Wednesday, January 9, 2013

Was Jesus Adam? Is the One Who Came After Him 'the Son of Man'?

Bultmann has already cleared much of the ground on this topic.  Indeed much has been written about this and the beliefs of the heretics - but I have something new to add.  It is an unrecognized fact about Galatians 4:4.  The same term that is used to describe God's son being 'sent forth' from heaven is used to describe the man God made with the help of (his wife) Wisdom being banished from Paradise:
So the Lord God banished (ἐξαπέστειλεν) him from the Garden of Eden to work the ground from which he had been taken LXX Genesis 3:23

But when the fulness of the time was come God sent forth (ἐξαπέστειλεν) his Son
Coincidence? I am not so sure. Could be the key for understanding the heresies. Remember 1 Corinthians chapter 15 and its talk about the 'first Adam' and the 'second' etc.  We have to explain why God needed to be crucified - i.e. his personal motivation.  'To redeem us from sin' is only part of the answer.  Surely God was capable of waving his hand and doing this.  He was not limited by established paradigms or convention. Indeed arguing that God had to conform to existing 'rules' implies he was constrained and thus imperfect.

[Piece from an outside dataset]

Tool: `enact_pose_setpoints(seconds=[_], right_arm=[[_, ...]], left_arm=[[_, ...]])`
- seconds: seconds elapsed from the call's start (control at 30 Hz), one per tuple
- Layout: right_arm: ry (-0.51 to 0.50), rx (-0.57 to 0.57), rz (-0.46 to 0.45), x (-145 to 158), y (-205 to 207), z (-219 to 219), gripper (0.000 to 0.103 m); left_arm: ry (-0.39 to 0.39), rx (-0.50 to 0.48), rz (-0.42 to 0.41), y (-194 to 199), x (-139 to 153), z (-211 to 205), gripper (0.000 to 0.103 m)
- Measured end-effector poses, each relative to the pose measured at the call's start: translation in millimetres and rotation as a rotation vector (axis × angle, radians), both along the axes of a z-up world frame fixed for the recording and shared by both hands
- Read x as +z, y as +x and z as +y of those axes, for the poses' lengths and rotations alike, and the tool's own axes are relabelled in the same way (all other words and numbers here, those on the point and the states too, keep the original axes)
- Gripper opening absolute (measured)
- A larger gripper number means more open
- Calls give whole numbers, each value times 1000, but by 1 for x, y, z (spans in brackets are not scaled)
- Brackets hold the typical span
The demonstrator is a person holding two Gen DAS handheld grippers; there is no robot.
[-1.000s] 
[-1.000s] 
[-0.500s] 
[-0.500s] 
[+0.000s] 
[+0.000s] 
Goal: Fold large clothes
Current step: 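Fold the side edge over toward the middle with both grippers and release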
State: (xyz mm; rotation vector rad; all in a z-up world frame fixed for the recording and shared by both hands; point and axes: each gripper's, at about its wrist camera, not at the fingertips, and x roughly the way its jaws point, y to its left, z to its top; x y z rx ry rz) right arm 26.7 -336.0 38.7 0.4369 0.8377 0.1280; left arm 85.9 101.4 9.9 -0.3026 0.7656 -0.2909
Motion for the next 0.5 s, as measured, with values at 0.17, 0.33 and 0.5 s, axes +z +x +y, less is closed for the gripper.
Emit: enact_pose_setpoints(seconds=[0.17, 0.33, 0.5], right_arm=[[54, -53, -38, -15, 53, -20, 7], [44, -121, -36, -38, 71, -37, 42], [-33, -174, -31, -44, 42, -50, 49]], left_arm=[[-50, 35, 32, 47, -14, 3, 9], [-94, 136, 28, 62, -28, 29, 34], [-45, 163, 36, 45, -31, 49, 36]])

Was the crucifixion at once also his repentance according to the Marcionites and other heretical groups?  Was the symbol of Adam on the Cross somehow symbolic of the crucifying of 'enmity in the flesh' (Ephesians 2:15)?  The flesh he was given by God in the beginning.  There is a confusion in heretical authors about whether Jesus is the Son of the Father or the Son of the Creator.  This might have something to do with it.

It is worth noting that it is only the presence of 'the time' (ὁ χρόνος) which makes the reference seem apocalyptic. If 'the fullness' was left on its own it would be an obvious reference to Adam eating (and being satiated) in the Garden - and then expelled. Curiously, if we assume that the tree of knowledge, good and evil was a fig tree, Jesus's withering of the tree is significant. But then if we also look to Zacchaeus being in the tree of life (a sycamore) and that tree is allegorical symbolized by the Cross (the wood) - the idea of some else being crucified on that 'tree' - even Zacchaeus 'the pure one,' this is an interesting concept to consider.